El gobernador de Huánuco, Antonio Pulgar, parece olvidar una regla elemental de la democracia: quien ejerce poder público está obligado a dar explicaciones. No decide cuándo responder, qué preguntas aceptar ni qué periodista merece ser escuchado. Mucho menos puede pretender que sus palabras sean recibidas como verdades incuestionables.
La prensa no está para rendir honores al poder. No está para repetir discursos oficiales, celebrar anuncios ni guardar silencio frente a decisiones improvisadas. Está para preguntar, contrastar, incomodar y exigir pruebas. Esa no es una concesión de la autoridad. Es una responsabilidad frente a los ciudadanos.

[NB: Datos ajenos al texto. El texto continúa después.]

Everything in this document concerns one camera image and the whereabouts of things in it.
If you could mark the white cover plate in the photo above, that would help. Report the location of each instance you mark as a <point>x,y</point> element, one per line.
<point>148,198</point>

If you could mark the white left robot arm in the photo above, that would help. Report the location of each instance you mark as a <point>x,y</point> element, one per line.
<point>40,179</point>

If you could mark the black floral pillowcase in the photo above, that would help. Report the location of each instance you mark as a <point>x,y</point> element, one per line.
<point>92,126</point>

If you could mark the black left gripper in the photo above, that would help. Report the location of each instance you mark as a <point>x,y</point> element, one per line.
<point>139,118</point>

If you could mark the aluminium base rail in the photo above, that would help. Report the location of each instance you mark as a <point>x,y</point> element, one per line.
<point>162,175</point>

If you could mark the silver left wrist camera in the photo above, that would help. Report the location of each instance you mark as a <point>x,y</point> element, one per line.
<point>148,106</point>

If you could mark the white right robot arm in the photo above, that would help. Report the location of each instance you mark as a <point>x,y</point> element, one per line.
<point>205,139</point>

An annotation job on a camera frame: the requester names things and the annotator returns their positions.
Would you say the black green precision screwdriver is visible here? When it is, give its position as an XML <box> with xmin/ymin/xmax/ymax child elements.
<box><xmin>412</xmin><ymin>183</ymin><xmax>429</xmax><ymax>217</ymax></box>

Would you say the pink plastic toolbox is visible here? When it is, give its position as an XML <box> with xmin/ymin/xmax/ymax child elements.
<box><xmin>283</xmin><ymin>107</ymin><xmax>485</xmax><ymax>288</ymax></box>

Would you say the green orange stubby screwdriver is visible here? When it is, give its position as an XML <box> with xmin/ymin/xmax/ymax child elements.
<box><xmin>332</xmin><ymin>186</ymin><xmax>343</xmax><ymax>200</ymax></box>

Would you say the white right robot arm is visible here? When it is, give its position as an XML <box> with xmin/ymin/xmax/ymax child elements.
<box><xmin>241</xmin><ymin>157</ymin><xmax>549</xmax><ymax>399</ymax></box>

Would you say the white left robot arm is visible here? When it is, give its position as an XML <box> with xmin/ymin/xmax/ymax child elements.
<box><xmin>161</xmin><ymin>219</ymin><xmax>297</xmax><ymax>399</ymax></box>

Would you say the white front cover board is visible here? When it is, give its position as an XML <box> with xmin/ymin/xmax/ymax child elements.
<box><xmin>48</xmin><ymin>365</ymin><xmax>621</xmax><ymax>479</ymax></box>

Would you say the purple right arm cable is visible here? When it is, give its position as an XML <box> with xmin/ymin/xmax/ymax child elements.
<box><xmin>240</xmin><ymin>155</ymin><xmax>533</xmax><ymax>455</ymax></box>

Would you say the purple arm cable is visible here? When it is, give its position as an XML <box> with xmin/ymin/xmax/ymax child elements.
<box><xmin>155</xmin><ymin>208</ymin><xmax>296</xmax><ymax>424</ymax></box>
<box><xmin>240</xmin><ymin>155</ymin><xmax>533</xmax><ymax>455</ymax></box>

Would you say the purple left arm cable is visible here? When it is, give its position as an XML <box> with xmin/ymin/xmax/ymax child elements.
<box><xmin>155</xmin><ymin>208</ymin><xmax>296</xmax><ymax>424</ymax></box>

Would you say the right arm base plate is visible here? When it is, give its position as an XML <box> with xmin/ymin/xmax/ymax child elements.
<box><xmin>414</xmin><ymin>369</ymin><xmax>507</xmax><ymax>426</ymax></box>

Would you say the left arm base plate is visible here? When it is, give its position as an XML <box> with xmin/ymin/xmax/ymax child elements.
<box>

Cuando un gobernante se irrita ante una pregunta, descalifica al periodista o intenta presentar la fiscalización como un ataque personal, revela una preocupante confusión. El cargo público no otorga impunidad política ni inmunidad frente al escrutinio. Gobernar no es mandar sin límites. Gobernar es decidir bajo la ley y responder por cada decisión.
Y cuando las cosas se hacen al caballazo, sin suficiente sustento, con apuro o dejando la legalidad como un asunto secundario, la prensa tiene todavía más razones para intervenir. La improvisación no es una muestra de autoridad. Es una señal de debilidad institucional. Y si, además, se pretende silenciar las preguntas, la sospecha ciudadana deja de ser exageración y se convierte en una consecuencia natural.
Diario Ahora no acepta la idea de una prensa dócil, subordinada o complaciente. Tampoco acepta que una autoridad convierta el cuestionamiento en enemistad. Preguntar por documentos, procedimientos, plazos, responsables y consecuencias no es obstaculizar una gestión. Es vigilar el uso del poder.
El gobernador debe comprender que la transparencia no consiste en hablar mucho, convocar conferencias o publicar mensajes favorables. Transparencia es mostrar documentos. Es explicar por qué se tomó una decisión. Es reconocer errores cuando existen. Es aceptar que toda autoridad puede equivocarse y que ningún funcionario está por encima del control ciudadano.
La soberbia nunca reemplaza a los argumentos. El fastidio no sustituye a las respuestas. Y el cargo no convierte una versión oficial en verdad definitiva.
La ciudadanía no necesita gobernantes que se crean intocables. Necesita autoridades capaces de responder sin amenazas, sin gestos de superioridad y sin intentar desacreditar a quien pregunta. El poder público pertenece a los ciudadanos, no a quien ocupa temporalmente una oficina.
Por eso, Diario Ahora seguirá preguntando. Lo hará cuando las decisiones parezcan improvisadas, cuando existan dudas sobre su legalidad, cuando falten documentos y cuando las explicaciones no resulten suficientes. No pediremos permiso para fiscalizar ni adaptaremos nuestras preguntas al humor de ninguna autoridad.
El gobernador puede molestarse, responder o guardar silencio. Esa será su decisión. La nuestra está clara: no renunciaremos al deber de vigilar al poder. Porque una prensa que se arrodilla deja de ser prensa, y una autoridad que teme a las preguntas demuestra que el problema nunca estuvo en quien pregunta, sino en aquello que no quiere responder.